Additionally, Plaintiff argues that the ALJ relied significantly on one specific event, Plaintiff's attendance at and performance in a "Rolling Thunder" parade, to discount the opinion evidence. Doc. 19 at 6-8. Plaintiff offers a specific example of this allegedly flawed consideration of the opinion evidence, noting that Plaintiff's treating neurologist, William Young, M.D., found that Plaintiff's headaches are triggered by light, stress, noise, and moving around. Doc. 19 at 16 (citing tr. at 1919-22). The ALJ discounted this opinion, relying on Plaintiff's activity "playing drums in a bagpipe band," without discussing the doctor's notes or the treatment Plaintiff underwent to address her headache issues. Tr. at 54. On remand, I suggest a more balanced analysis of the opinions offered by Plaintiff's treating physicians to include evaluation of the medical evidence and records offered by the treating physician in support of his or her opinion along with Plaintiff's activities.

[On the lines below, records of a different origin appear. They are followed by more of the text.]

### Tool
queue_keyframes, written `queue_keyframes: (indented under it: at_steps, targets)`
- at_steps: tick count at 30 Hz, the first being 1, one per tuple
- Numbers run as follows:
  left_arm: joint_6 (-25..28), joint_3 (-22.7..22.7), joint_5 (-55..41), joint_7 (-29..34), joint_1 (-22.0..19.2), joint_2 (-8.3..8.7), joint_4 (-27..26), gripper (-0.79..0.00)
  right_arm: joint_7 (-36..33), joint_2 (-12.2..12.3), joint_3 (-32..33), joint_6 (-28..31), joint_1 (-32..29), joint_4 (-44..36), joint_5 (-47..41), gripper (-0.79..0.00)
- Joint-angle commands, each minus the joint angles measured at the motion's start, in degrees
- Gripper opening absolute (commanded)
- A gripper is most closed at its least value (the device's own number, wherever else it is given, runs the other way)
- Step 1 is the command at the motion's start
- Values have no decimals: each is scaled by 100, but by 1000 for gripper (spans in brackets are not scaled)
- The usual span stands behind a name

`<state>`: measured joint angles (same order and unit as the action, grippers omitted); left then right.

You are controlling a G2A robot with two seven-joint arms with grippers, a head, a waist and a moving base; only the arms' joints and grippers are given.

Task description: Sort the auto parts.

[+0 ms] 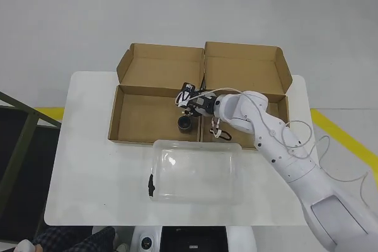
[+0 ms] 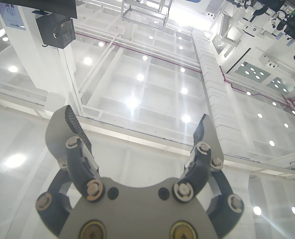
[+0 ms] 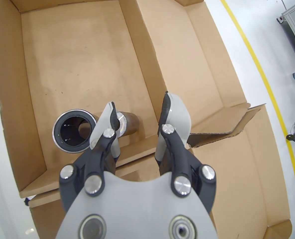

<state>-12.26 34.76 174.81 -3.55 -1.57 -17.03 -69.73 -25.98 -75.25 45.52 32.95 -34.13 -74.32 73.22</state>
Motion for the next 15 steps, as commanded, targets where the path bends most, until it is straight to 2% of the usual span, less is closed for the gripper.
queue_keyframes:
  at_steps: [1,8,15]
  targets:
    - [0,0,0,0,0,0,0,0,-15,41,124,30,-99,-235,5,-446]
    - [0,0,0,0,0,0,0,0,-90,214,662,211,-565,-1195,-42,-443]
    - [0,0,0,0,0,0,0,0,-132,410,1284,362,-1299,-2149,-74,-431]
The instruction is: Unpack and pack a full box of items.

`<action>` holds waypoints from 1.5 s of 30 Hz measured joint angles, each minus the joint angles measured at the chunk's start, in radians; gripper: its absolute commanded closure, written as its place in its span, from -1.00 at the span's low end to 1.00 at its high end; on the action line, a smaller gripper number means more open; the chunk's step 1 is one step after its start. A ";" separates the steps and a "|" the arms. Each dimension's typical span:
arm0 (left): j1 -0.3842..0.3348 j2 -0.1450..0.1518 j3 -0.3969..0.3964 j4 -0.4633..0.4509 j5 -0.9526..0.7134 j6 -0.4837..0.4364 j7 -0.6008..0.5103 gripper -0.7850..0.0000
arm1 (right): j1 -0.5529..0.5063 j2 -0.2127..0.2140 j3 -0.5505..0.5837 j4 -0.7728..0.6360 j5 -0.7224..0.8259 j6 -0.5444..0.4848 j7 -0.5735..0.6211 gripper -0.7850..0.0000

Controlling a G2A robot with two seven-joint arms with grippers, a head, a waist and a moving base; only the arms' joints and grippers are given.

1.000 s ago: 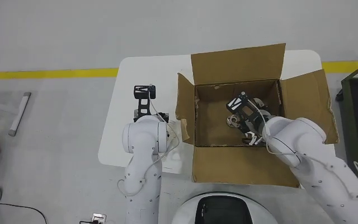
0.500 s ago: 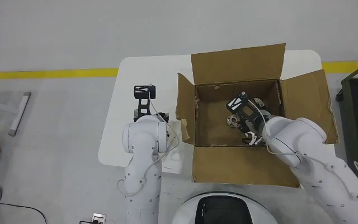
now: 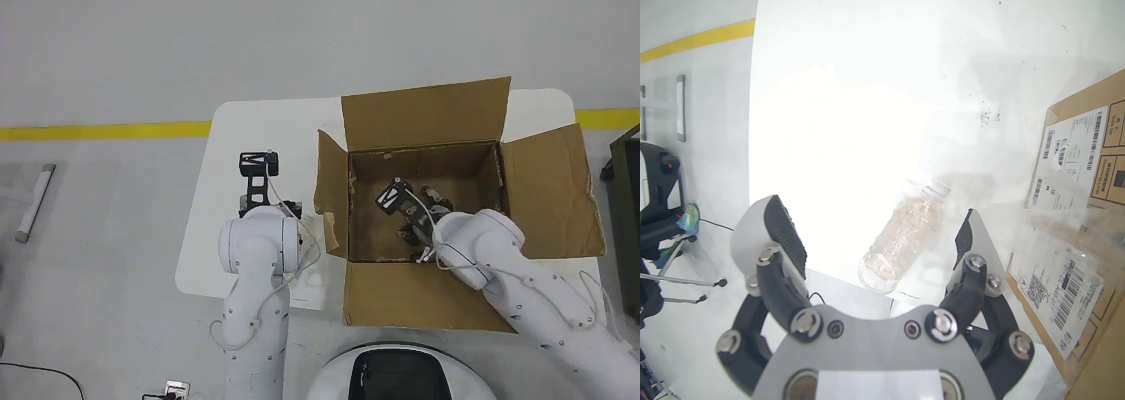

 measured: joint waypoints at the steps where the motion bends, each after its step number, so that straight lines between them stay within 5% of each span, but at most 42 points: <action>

The assessment was prepared by a nurse practitioner and Dr. Young agreed with the assessment. Tr. at 1922.
Plaintiff argues that the VE's testimony establishes that Plaintiff's need for a quiet environment is work preclusive. Doc. 19 at 13. I disagree with Plaintiff's characterization. Although the ALJ expressed an intention to pose a third hypothetical limited to a quiet environment, tr. at 106, he failed to include such a limitation in the third hypothetical. Id. at 107. Thus, there is no evidence in the record regarding the availability of jobs based on a quiet environment.
Reconsideration of the medical and mental health treatment evidence and opinion evidence will necessarily result in reconsideration of the Listings and Plaintiff's RFC, and require additional vocational testimony.
Although the administrative record appears complete, in her brief, Plaintiff refers to rheumatology notes on page 1972. Doc. 19 at 2. It is unclear whether this is a typographical error or if pages are missing from the record as the record ends on page 1944. --------
III. CONCLUSION
For the foregoing reasons, I will grant the Defendant's unopposed motion for remand. In accordance with Cirko, I will require that the case be considered by a different ALJ. On remand, the ALJ shall consider the matter de novo and obtain any updated records and/or opinions to clarify the degree of Plaintiff's limitations, if deemed necessary.
An appropriate Order and Judgment Order follow.